Data records:
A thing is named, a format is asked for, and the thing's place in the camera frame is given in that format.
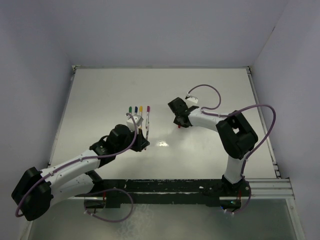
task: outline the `white table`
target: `white table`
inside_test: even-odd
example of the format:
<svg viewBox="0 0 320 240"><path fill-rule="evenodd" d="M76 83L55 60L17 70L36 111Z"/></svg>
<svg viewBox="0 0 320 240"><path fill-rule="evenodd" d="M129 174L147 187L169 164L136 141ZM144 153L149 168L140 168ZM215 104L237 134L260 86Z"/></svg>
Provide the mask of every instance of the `white table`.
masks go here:
<svg viewBox="0 0 320 240"><path fill-rule="evenodd" d="M115 125L126 124L129 106L143 106L144 116L150 106L147 150L119 155L98 169L98 174L103 179L220 179L228 156L219 135L201 127L178 128L167 105L176 97L184 98L199 84L213 85L221 93L218 113L231 113L256 103L244 68L77 69L51 165L79 155ZM218 102L217 94L208 87L192 94L199 98L199 106L215 106ZM261 140L264 130L258 110L243 114ZM249 179L276 178L267 143L252 155L244 174Z"/></svg>

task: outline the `marker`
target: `marker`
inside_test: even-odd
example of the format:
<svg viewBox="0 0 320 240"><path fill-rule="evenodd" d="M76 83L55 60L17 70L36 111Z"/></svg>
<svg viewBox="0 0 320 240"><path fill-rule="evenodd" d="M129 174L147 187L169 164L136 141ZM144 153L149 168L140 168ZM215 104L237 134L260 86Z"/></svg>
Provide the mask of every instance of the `marker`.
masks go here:
<svg viewBox="0 0 320 240"><path fill-rule="evenodd" d="M146 119L145 119L145 128L148 129L149 126L149 113L150 113L150 106L146 107Z"/></svg>

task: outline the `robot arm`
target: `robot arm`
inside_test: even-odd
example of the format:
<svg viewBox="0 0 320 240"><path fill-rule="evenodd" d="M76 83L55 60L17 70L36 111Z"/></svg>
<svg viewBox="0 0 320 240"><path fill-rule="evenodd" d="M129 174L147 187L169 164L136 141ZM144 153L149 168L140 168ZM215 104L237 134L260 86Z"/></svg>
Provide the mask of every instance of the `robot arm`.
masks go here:
<svg viewBox="0 0 320 240"><path fill-rule="evenodd" d="M141 125L141 116L133 116L137 125ZM38 184L25 198L20 210L28 221L35 220L42 216L50 207L67 198L89 193L97 182L95 169L100 168L111 161L116 156L99 157L113 155L127 149L134 140L134 123L128 119L127 126L119 124L111 130L108 136L103 136L99 141L90 146L82 154L74 157L62 164L37 170L32 167L25 171L19 183L15 187L11 196L17 205L20 204L24 195L44 176L50 175ZM144 138L142 129L138 130L131 150L141 152L150 143Z"/></svg>
<svg viewBox="0 0 320 240"><path fill-rule="evenodd" d="M174 123L184 127L203 127L217 132L221 138L224 150L228 153L228 162L222 179L235 185L242 180L242 168L245 156L249 153L258 136L242 113L231 117L219 117L203 114L195 97L186 98L186 102L177 97L168 103L174 113Z"/></svg>

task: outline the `gray wall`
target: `gray wall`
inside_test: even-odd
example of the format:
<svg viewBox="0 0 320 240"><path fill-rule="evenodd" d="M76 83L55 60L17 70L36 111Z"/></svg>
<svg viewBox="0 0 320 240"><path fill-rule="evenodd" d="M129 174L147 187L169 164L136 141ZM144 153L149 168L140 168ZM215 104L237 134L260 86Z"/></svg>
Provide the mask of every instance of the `gray wall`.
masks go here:
<svg viewBox="0 0 320 240"><path fill-rule="evenodd" d="M319 239L320 1L291 0L253 67L260 102L277 112L271 134L308 240ZM272 114L264 112L267 123Z"/></svg>
<svg viewBox="0 0 320 240"><path fill-rule="evenodd" d="M72 64L252 65L288 0L47 0Z"/></svg>
<svg viewBox="0 0 320 240"><path fill-rule="evenodd" d="M72 69L37 0L0 5L0 232L14 240L26 220L11 193L26 169L48 162Z"/></svg>

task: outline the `table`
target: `table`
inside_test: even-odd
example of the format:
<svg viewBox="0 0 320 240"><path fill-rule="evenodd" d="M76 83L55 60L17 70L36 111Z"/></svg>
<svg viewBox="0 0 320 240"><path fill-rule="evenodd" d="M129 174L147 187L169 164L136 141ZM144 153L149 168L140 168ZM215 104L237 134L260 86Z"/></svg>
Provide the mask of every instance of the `table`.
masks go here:
<svg viewBox="0 0 320 240"><path fill-rule="evenodd" d="M51 165L63 163L126 124L129 106L150 106L150 146L128 151L97 170L103 179L220 179L228 155L216 132L201 127L178 128L168 103L184 98L199 84L216 87L222 97L218 113L256 103L245 68L79 68L57 135ZM199 106L215 106L217 94L208 87L194 90ZM259 140L265 135L258 110L243 113ZM276 178L267 143L250 158L244 174L249 179Z"/></svg>

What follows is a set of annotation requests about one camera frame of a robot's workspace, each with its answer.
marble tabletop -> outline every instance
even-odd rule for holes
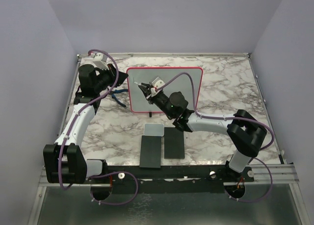
[[[232,114],[245,109],[257,120],[268,124],[246,57],[117,57],[115,60],[119,70],[124,72],[128,67],[202,67],[199,111]],[[122,88],[128,88],[127,81],[118,89]],[[69,113],[73,110],[73,98]],[[139,165],[144,124],[172,126],[172,121],[163,114],[153,114],[150,118],[148,114],[132,113],[128,93],[117,94],[117,98],[127,107],[121,107],[110,96],[103,99],[87,128],[81,150],[85,159],[105,159],[109,165]],[[185,132],[184,141],[185,159],[164,159],[162,147],[161,165],[224,164],[236,150],[229,136],[217,133]],[[269,141],[270,134],[267,134],[264,145]],[[274,144],[261,151],[258,158],[267,164],[280,163]]]

purple cable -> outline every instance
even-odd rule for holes
[[[107,204],[107,205],[124,205],[124,204],[127,204],[127,203],[131,202],[132,200],[134,200],[134,198],[136,197],[137,192],[138,192],[138,182],[137,182],[136,177],[135,177],[133,174],[131,174],[131,173],[129,173],[129,172],[119,171],[119,172],[109,173],[109,174],[106,174],[106,175],[92,176],[91,178],[108,177],[108,176],[110,176],[110,175],[117,175],[117,174],[119,174],[119,173],[124,173],[124,174],[130,175],[130,176],[132,176],[132,178],[133,178],[134,181],[135,181],[136,190],[135,190],[134,195],[133,195],[129,200],[127,200],[127,201],[125,201],[125,202],[120,202],[120,203],[110,203],[110,202],[105,202],[105,201],[101,201],[101,200],[96,200],[96,199],[94,198],[94,196],[93,196],[92,190],[90,190],[90,196],[91,196],[91,198],[92,198],[94,201],[96,201],[96,202],[98,202],[98,203],[100,203],[100,204]]]
[[[192,77],[190,76],[189,73],[187,72],[182,72],[182,73],[179,73],[177,74],[175,77],[173,77],[171,80],[169,80],[167,83],[165,83],[163,86],[161,86],[160,88],[156,89],[156,91],[159,91],[161,89],[163,89],[164,87],[166,87],[167,85],[169,85],[172,81],[174,81],[176,78],[178,78],[179,76],[181,75],[187,75],[191,81],[191,85],[192,85],[192,95],[193,95],[193,109],[194,109],[194,112],[195,114],[198,116],[198,117],[201,117],[201,118],[204,118],[204,119],[211,119],[211,120],[241,120],[241,121],[248,121],[248,122],[252,122],[252,123],[255,123],[255,124],[258,124],[258,125],[261,125],[263,126],[264,128],[266,128],[270,134],[271,134],[271,140],[270,142],[261,148],[261,150],[264,150],[266,148],[268,148],[270,145],[273,144],[273,142],[275,141],[275,134],[273,132],[273,130],[268,127],[267,125],[265,125],[264,123],[262,122],[259,122],[259,121],[255,121],[255,120],[251,120],[251,119],[247,119],[247,118],[243,118],[243,117],[226,117],[226,118],[223,118],[223,117],[216,117],[216,116],[203,116],[201,115],[200,113],[198,113],[197,109],[196,109],[196,103],[195,103],[195,92],[194,92],[194,82],[193,82],[193,79]]]
[[[237,199],[237,198],[234,198],[234,197],[230,196],[229,193],[225,190],[225,193],[227,193],[227,195],[229,196],[230,199],[236,200],[236,201],[239,201],[239,202],[244,202],[244,203],[255,203],[255,202],[259,202],[259,201],[265,199],[270,194],[271,190],[273,189],[273,176],[271,175],[270,169],[260,159],[257,159],[257,158],[254,158],[254,159],[260,161],[266,167],[266,169],[268,170],[269,177],[270,177],[270,187],[269,187],[268,191],[266,192],[266,194],[264,196],[262,196],[262,197],[260,197],[258,199],[255,199],[255,200],[242,200],[242,199]]]
[[[94,102],[96,102],[96,101],[98,101],[98,100],[100,100],[100,99],[105,98],[105,97],[107,96],[107,94],[110,93],[110,91],[116,86],[116,84],[117,84],[117,82],[118,82],[119,70],[118,70],[118,65],[117,65],[116,61],[115,61],[106,51],[103,51],[103,50],[90,50],[90,51],[88,51],[88,55],[90,55],[90,53],[93,52],[93,51],[95,51],[95,52],[101,52],[101,53],[105,54],[107,57],[109,57],[109,58],[112,60],[114,66],[115,66],[115,68],[116,68],[116,70],[117,70],[117,76],[116,76],[116,79],[115,79],[115,81],[114,81],[112,87],[111,87],[106,93],[104,93],[103,95],[101,95],[100,97],[98,97],[98,98],[96,98],[96,99],[94,99],[94,100],[91,100],[89,103],[87,103],[86,105],[84,105],[84,106],[78,111],[78,113],[74,116],[74,118],[73,118],[73,120],[72,120],[72,122],[71,122],[71,124],[70,124],[70,126],[69,126],[68,131],[66,132],[66,136],[69,136],[69,134],[71,133],[71,130],[72,130],[74,124],[75,124],[75,121],[77,120],[77,118],[78,118],[78,116],[80,115],[80,113],[81,113],[86,107],[90,106],[90,105],[93,104]],[[58,178],[59,178],[59,184],[60,184],[60,187],[61,187],[63,190],[67,190],[67,189],[69,189],[69,188],[72,186],[72,184],[70,184],[69,186],[64,187],[64,186],[63,186],[63,182],[62,182],[62,173],[61,173],[61,170],[62,170],[62,156],[63,156],[63,150],[64,150],[64,146],[65,146],[66,141],[67,141],[67,139],[64,138],[64,139],[63,139],[63,142],[62,142],[62,144],[61,144],[60,153],[59,153],[59,162],[58,162]]]

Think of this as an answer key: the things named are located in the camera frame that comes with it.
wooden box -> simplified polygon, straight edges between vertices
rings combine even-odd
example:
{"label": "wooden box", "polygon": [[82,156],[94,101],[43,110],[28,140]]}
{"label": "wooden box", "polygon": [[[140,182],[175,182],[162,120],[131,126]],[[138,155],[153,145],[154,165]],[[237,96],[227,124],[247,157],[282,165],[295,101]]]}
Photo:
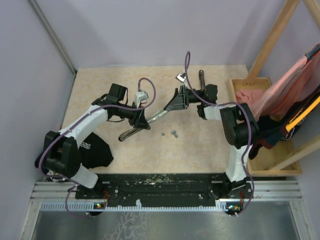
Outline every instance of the wooden box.
{"label": "wooden box", "polygon": [[[268,77],[257,77],[253,84],[246,84],[245,78],[233,78],[228,82],[231,100],[236,102],[236,92],[240,89],[262,89],[267,90],[271,86]],[[272,149],[262,147],[258,155],[248,159],[247,168],[253,177],[288,177],[301,174],[299,162],[296,161],[281,170],[268,170],[269,167],[281,163],[294,147],[290,140],[279,141]]]}

pink cloth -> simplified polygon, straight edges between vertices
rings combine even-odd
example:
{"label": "pink cloth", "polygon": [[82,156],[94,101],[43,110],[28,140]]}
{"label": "pink cloth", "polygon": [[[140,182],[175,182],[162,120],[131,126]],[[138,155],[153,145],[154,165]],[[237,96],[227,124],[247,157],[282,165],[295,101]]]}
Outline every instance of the pink cloth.
{"label": "pink cloth", "polygon": [[261,89],[237,91],[235,93],[237,102],[247,103],[256,120],[265,115],[285,115],[295,102],[301,100],[303,88],[319,62],[319,52],[312,56],[312,60],[308,60],[306,56],[301,57],[263,94]]}

beige table surface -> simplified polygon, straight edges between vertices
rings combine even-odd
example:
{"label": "beige table surface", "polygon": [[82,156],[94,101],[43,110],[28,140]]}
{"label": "beige table surface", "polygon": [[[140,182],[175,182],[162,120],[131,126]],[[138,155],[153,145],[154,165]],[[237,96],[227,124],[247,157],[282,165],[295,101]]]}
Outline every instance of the beige table surface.
{"label": "beige table surface", "polygon": [[[148,117],[163,109],[174,95],[180,83],[175,79],[183,72],[182,66],[138,66],[80,68],[68,103],[63,126],[74,122],[103,94],[109,92],[112,83],[129,90],[129,103],[134,100],[138,80],[150,78],[156,87],[156,99],[145,110]],[[204,70],[206,84],[218,86],[218,103],[230,100],[227,88],[229,78],[247,76],[245,65],[190,66],[189,78],[192,87],[200,88],[199,70]],[[141,89],[150,99],[152,88],[143,81]],[[108,167],[97,167],[96,173],[222,173],[229,161],[229,148],[222,123],[198,117],[196,104],[186,110],[172,111],[151,124],[151,130],[139,133],[120,142],[120,134],[129,130],[128,120],[120,123],[106,122],[94,133],[110,145],[114,160]],[[178,138],[170,134],[176,130]]]}

purple cable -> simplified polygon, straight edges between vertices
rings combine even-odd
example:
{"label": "purple cable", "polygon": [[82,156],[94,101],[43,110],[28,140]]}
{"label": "purple cable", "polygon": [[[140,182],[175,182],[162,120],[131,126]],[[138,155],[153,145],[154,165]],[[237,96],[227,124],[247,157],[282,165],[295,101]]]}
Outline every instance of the purple cable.
{"label": "purple cable", "polygon": [[75,129],[75,127],[76,127],[77,125],[79,125],[79,124],[80,124],[84,119],[86,119],[88,116],[90,116],[91,114],[93,114],[93,113],[95,113],[95,112],[97,112],[97,111],[99,111],[99,110],[101,110],[101,109],[106,109],[106,108],[118,108],[118,109],[125,109],[125,110],[129,110],[129,111],[140,111],[140,110],[146,109],[146,108],[148,108],[149,106],[151,106],[151,105],[154,103],[154,101],[156,100],[156,95],[157,95],[156,87],[155,87],[154,83],[153,83],[149,78],[142,77],[142,78],[140,78],[139,81],[138,81],[138,89],[140,89],[140,85],[141,85],[141,81],[142,81],[142,80],[148,81],[148,82],[151,84],[152,88],[153,88],[153,98],[152,98],[152,100],[151,100],[151,102],[150,102],[149,104],[147,104],[146,106],[143,106],[143,107],[139,107],[139,108],[129,108],[129,107],[118,106],[118,105],[113,105],[113,104],[108,104],[108,105],[103,105],[103,106],[97,107],[97,108],[95,108],[94,110],[92,110],[91,112],[88,112],[88,113],[86,113],[85,115],[83,115],[83,116],[82,116],[78,121],[76,121],[67,131],[61,133],[61,134],[44,150],[44,152],[43,152],[43,154],[42,154],[42,156],[41,156],[41,158],[40,158],[40,161],[39,161],[39,169],[40,169],[40,172],[41,172],[44,176],[46,176],[46,177],[49,177],[49,178],[52,178],[52,177],[54,177],[54,178],[66,178],[68,181],[73,182],[74,184],[76,184],[76,185],[74,185],[74,186],[70,189],[70,191],[68,192],[68,194],[67,194],[67,196],[66,196],[66,198],[65,198],[65,209],[66,209],[66,211],[67,211],[68,213],[70,213],[71,215],[73,215],[73,216],[75,216],[75,217],[79,217],[79,216],[74,215],[73,213],[71,213],[71,212],[69,211],[68,205],[67,205],[67,203],[68,203],[68,198],[69,198],[69,196],[70,196],[70,194],[71,194],[71,191],[72,191],[73,189],[75,189],[75,187],[76,187],[77,185],[79,185],[79,183],[77,183],[76,181],[74,181],[74,180],[72,180],[72,179],[70,179],[70,178],[68,178],[68,177],[66,177],[66,176],[63,176],[63,175],[57,175],[57,176],[55,176],[55,175],[45,174],[44,171],[42,170],[42,166],[43,166],[43,162],[44,162],[44,160],[45,160],[46,155],[48,154],[49,150],[50,150],[61,138],[63,138],[65,135],[67,135],[67,134],[70,133],[73,129]]}
{"label": "purple cable", "polygon": [[184,73],[185,73],[185,79],[186,79],[186,82],[188,83],[188,86],[190,87],[190,90],[192,91],[192,93],[199,99],[201,100],[202,102],[204,102],[205,104],[208,104],[208,105],[211,105],[211,106],[225,106],[225,105],[229,105],[229,104],[235,104],[239,107],[239,109],[241,110],[241,112],[243,113],[243,116],[245,118],[245,122],[246,122],[246,125],[248,127],[248,143],[246,145],[246,148],[241,156],[241,163],[242,163],[242,167],[243,167],[243,170],[245,172],[245,174],[249,177],[250,181],[252,182],[252,191],[251,191],[251,195],[248,199],[248,202],[246,203],[246,205],[244,206],[244,208],[242,209],[241,212],[239,212],[238,215],[234,215],[234,216],[240,216],[248,207],[248,205],[250,204],[251,200],[253,199],[254,197],[254,192],[255,192],[255,182],[254,182],[254,179],[253,177],[250,175],[250,173],[247,171],[246,167],[245,167],[245,155],[246,153],[248,152],[249,150],[249,147],[251,145],[251,141],[252,141],[252,132],[251,132],[251,126],[250,126],[250,122],[249,122],[249,117],[245,111],[245,109],[238,103],[238,102],[234,102],[234,101],[230,101],[230,102],[227,102],[227,103],[223,103],[223,104],[215,104],[215,103],[211,103],[211,102],[208,102],[206,100],[204,100],[202,97],[200,97],[196,91],[192,88],[191,84],[190,84],[190,81],[189,81],[189,77],[188,77],[188,68],[189,68],[189,64],[190,64],[190,51],[187,51],[186,52],[186,55],[185,55],[185,58],[184,58]]}

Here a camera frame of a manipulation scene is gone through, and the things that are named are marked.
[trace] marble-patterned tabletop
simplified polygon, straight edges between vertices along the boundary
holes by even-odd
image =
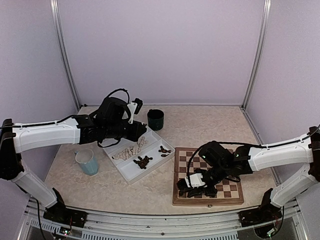
[[[89,114],[96,107],[83,107]],[[245,142],[256,140],[239,107],[194,105],[146,105],[135,120],[147,122],[149,109],[164,111],[164,127],[157,133],[174,147],[193,147],[212,140]],[[235,149],[234,145],[225,145]],[[99,164],[98,173],[88,176],[75,161],[75,151],[89,148]],[[263,194],[274,188],[270,169],[241,176],[244,203],[234,206],[173,206],[174,158],[132,185],[128,185],[97,143],[62,145],[45,182],[56,188],[68,206],[114,213],[172,215],[212,213],[257,206]]]

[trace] chessboard
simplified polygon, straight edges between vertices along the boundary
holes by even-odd
[[[176,147],[174,158],[174,181],[173,181],[173,205],[174,206],[232,206],[241,205],[244,203],[244,195],[242,192],[241,182],[232,182],[222,180],[215,185],[217,194],[215,197],[196,195],[187,197],[184,193],[179,196],[177,182],[187,176],[188,161],[196,148]],[[198,154],[194,156],[190,164],[190,174],[194,173],[195,169],[208,170],[211,166],[207,164]]]

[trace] white robotic arm
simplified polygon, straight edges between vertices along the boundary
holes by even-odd
[[[187,174],[185,179],[178,181],[177,187],[182,194],[187,193],[187,197],[199,194],[214,197],[217,193],[215,185],[225,178],[235,177],[240,180],[240,175],[252,174],[265,168],[303,163],[300,170],[283,184],[268,190],[258,208],[239,213],[244,227],[273,220],[275,216],[280,218],[280,208],[285,203],[320,182],[320,132],[318,130],[319,127],[311,127],[309,134],[266,145],[208,142],[193,154],[189,162],[199,152],[199,156],[212,168],[208,171],[196,169],[195,174]],[[221,144],[243,146],[238,147],[234,153],[230,153]]]
[[[83,227],[87,214],[66,208],[59,192],[49,188],[22,163],[21,153],[61,144],[97,142],[102,147],[100,143],[106,138],[137,142],[147,131],[145,124],[133,120],[142,101],[136,98],[124,102],[109,96],[90,115],[72,115],[62,120],[31,124],[14,124],[6,119],[0,127],[0,178],[12,181],[41,202],[47,208],[44,218],[68,225],[72,219],[73,226]]]

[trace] wire
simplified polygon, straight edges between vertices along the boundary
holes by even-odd
[[[311,138],[311,136],[312,136],[313,134],[315,134],[316,132],[318,132],[319,129],[320,129],[320,124],[319,124],[319,126],[316,128],[316,130],[315,130],[313,133],[311,133],[310,135],[306,136],[305,138],[302,138],[302,141],[304,141],[304,140],[306,140],[306,139],[308,139],[308,138]]]
[[[232,179],[232,178],[229,178],[229,177],[226,177],[225,179],[226,180],[229,180],[231,182],[234,182],[234,183],[240,183],[241,182],[241,179],[239,176],[234,176],[235,179]]]
[[[277,231],[271,237],[274,237],[276,234],[278,234],[280,232],[280,229],[281,229],[281,227],[282,227],[282,225],[284,223],[284,219],[285,219],[285,206],[282,207],[282,219],[281,219],[280,226],[277,229]]]
[[[245,143],[245,142],[229,142],[229,141],[218,141],[218,144],[229,144],[229,145],[244,145],[244,146],[248,146],[248,147],[253,147],[253,148],[259,148],[259,149],[271,149],[271,148],[276,148],[276,147],[281,147],[281,146],[285,146],[285,145],[289,145],[289,144],[295,144],[295,143],[299,143],[301,141],[304,141],[308,138],[311,138],[311,136],[313,136],[316,132],[318,132],[318,130],[320,129],[320,124],[319,126],[316,128],[315,131],[313,131],[311,134],[309,134],[308,136],[294,141],[289,141],[289,142],[284,142],[284,143],[280,143],[277,145],[268,145],[268,146],[262,146],[262,145],[256,145],[256,144],[250,144],[250,143]]]
[[[71,226],[71,224],[72,224],[72,216],[71,216],[71,218],[70,218],[70,224],[69,224],[69,226],[70,226],[70,232],[69,232],[69,235],[71,234],[71,231],[72,231],[72,226]]]
[[[42,226],[41,226],[40,207],[39,207],[39,201],[37,199],[36,199],[36,205],[38,207],[38,221],[39,221],[39,227],[40,227],[41,235],[42,235],[44,240],[47,240],[46,237],[45,237],[44,231],[42,230]]]
[[[119,139],[116,143],[110,144],[110,145],[108,145],[108,146],[102,146],[99,142],[96,142],[96,143],[97,143],[97,145],[98,145],[99,148],[104,149],[104,148],[109,148],[109,147],[115,146],[115,145],[119,144],[120,141],[121,141],[121,139]]]
[[[27,124],[27,125],[5,125],[5,126],[0,126],[0,129],[5,129],[5,128],[16,128],[16,129],[21,129],[21,128],[31,128],[31,127],[39,127],[39,126],[47,126],[47,125],[55,125],[55,124],[60,124],[64,122],[65,120],[74,117],[75,115],[69,115],[61,120],[58,121],[50,121],[50,122],[44,122],[44,123],[35,123],[35,124]]]
[[[129,103],[130,103],[130,96],[129,96],[128,90],[126,90],[126,89],[124,89],[124,88],[118,88],[118,89],[110,92],[110,93],[106,96],[106,98],[110,97],[112,94],[114,94],[114,93],[116,93],[116,92],[119,92],[119,91],[123,91],[123,92],[126,93],[126,95],[128,96],[127,104],[129,104]]]

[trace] white tray
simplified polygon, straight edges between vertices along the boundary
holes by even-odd
[[[113,156],[122,152],[124,149],[129,148],[129,146],[136,144],[132,141],[122,138],[119,144],[103,149],[116,168],[119,170],[123,178],[130,185],[151,173],[153,170],[167,162],[169,159],[173,158],[175,155],[175,149],[165,140],[163,140],[158,134],[152,131],[148,126],[147,132],[141,137],[145,137],[145,140],[148,141],[148,143],[142,146],[141,151],[138,154],[133,155],[127,160],[115,160],[113,159]],[[107,146],[114,142],[116,142],[116,140],[106,139],[102,142],[102,145]],[[159,152],[160,146],[163,146],[167,150],[171,150],[171,153],[166,153],[169,155],[162,157],[161,154],[163,153]],[[146,169],[141,169],[138,164],[134,163],[134,160],[138,160],[138,156],[144,158],[146,155],[149,158],[153,158],[153,160],[150,160],[146,166]]]

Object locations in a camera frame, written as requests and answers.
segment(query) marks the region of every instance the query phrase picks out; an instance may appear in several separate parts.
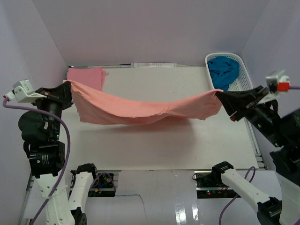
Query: folded pink cloth
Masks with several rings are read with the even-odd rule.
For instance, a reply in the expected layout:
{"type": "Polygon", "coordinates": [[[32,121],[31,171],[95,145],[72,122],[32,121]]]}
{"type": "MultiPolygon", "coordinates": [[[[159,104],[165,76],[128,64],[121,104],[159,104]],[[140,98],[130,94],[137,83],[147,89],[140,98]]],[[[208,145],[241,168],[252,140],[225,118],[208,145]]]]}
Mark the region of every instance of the folded pink cloth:
{"type": "Polygon", "coordinates": [[[67,73],[67,79],[76,81],[96,90],[102,90],[106,73],[102,67],[93,67],[88,69],[70,68],[67,73]]]}
{"type": "Polygon", "coordinates": [[[149,124],[167,116],[205,120],[219,112],[217,91],[172,102],[141,102],[103,93],[70,81],[73,100],[81,122],[95,124],[149,124]]]}

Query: blue cloth
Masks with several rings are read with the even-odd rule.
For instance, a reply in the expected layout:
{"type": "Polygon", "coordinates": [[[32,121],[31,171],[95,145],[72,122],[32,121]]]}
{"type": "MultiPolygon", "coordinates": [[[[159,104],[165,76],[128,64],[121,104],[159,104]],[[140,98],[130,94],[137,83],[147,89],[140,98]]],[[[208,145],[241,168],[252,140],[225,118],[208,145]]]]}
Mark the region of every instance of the blue cloth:
{"type": "Polygon", "coordinates": [[[228,57],[217,56],[207,62],[215,89],[228,90],[239,76],[240,64],[228,57]]]}

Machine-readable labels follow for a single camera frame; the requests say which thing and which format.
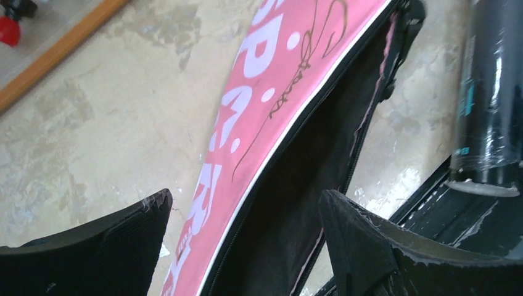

What to produce: A bare number is all that is asked for: the count of lines above that include "tabletop".

Solved problem: 2